The ICMR2015 paper Discovering Semantic Vocabularies for Cross-Media Retrieval by Amirhossein Habibian, Thomas Mensink, and Cees G. M. Snoek is now available. This paper proposes a data-driven approach for cross-media retrieval by automatically learning its underlying semantic vocabulary. Different from the existing semantic vocabularies, which are manually pre-defined and annotated, we automatically discover the vocabulary concepts and their annotations from multimedia collections. To this end, we apply a probabilistic topic model on the text available in the collection to extract its semantic structure. Moreover, we propose a learning to rank framework, to effectively learn the concept classifiers from the extracted annotations. We evaluate the discovered semantic vocabulary for cross-media retrieval on three datasets of image/text and video/text pairs. Our experiments demonstrate that the discovered vocabulary does not require any manual labeling to outperform three recent alternatives for cross-media retrieval.
The ICMR2015 paper Encoding Concept Prototypes for Video Event Detection and Summarization by Masoud Mazloom, Amirhossein Habibian, Dong Liu, Cees G. M. Snoek, and Shih-Fu Chang is now available. This paper proposes a new semantic video representation for few and zero example event detection and unsupervised video event summarization. Different from existing works, which obtain a semantic representation by training concepts over images or entire video clips, we propose an algorithm that learns a set of relevant frames as the concept prototypes from web video examples, without the need for frame-level annotations, and use them for representing an event video. We formulate the problem of learning the concept prototypes as seeking the frames closest to the densest region in the feature space of video frames from both positive and negative training videos of a target concept. We study the behavior of our video event representation based on concept prototypes by performing three experiments on challenging web videos from the TRECVID 2013 multimedia event detection task and the MED-summaries dataset. Our experiments establish that i) Event detection accuracy increases when mapping each video into concept prototype space. ii) Zero-example event detection increases by analyzing each frame of a video individually in concept prototype space, rather than considering the holistic videos. iii) Unsupervised video event summarization using concept prototypes is more accurate than using video-level concept detectors.
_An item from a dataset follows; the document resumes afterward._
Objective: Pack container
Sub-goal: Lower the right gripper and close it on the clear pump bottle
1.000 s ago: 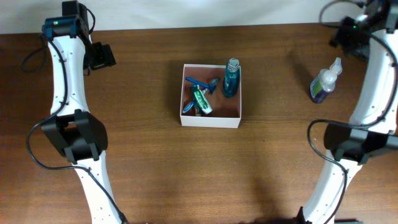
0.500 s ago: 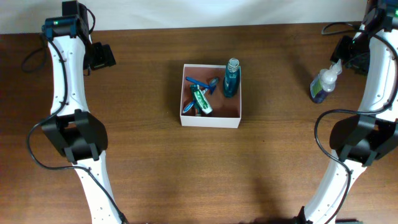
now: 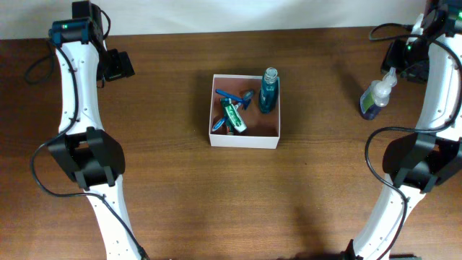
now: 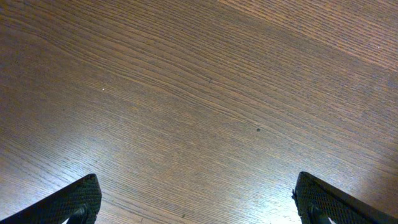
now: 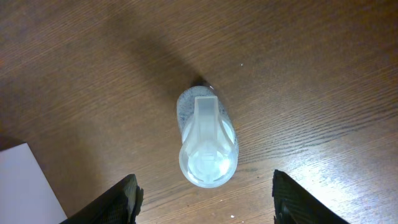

The ICMR2015 paper: Bag-of-Fragments: Selecting and encoding video fragments for event detection and recounting by Pascal Mettes, Jan C. van Gemert, Spencer Cappallo, Thomas Mensink, and Cees G. M. Snoek is now available. The goal of this paper is event detection and recounting using a representation of concept detector scores. Different from existing work, which encodes videos by averaging concept scores over all frames, we propose to encode videos using fragments that are discriminatively learned per event. Our bag-of-fragments split a video into semantically coherent fragment proposals. From training video proposals we show how to select the most discriminative fragment for an event. An encoding of a video is in turn generated by matching and pooling these discriminative fragments to the fragment proposals of the video. The bag-of-fragments forms an effective encoding for event detection and is able to provide a precise temporally localized event recounting. Furthermore, we show how bag-of-fragments can be extended to deal with irrelevant concepts in the event recounting. Experiments on challenging web videos show that i) our modest number of fragment proposals give a high sub-event recall, ii) bag-of-fragments is complementary to global averaging and provides better event detection, iii) bag-of-fragments with concept filtering yields a desirable event recounting. We conclude that fragments matter for video event detection and recounting.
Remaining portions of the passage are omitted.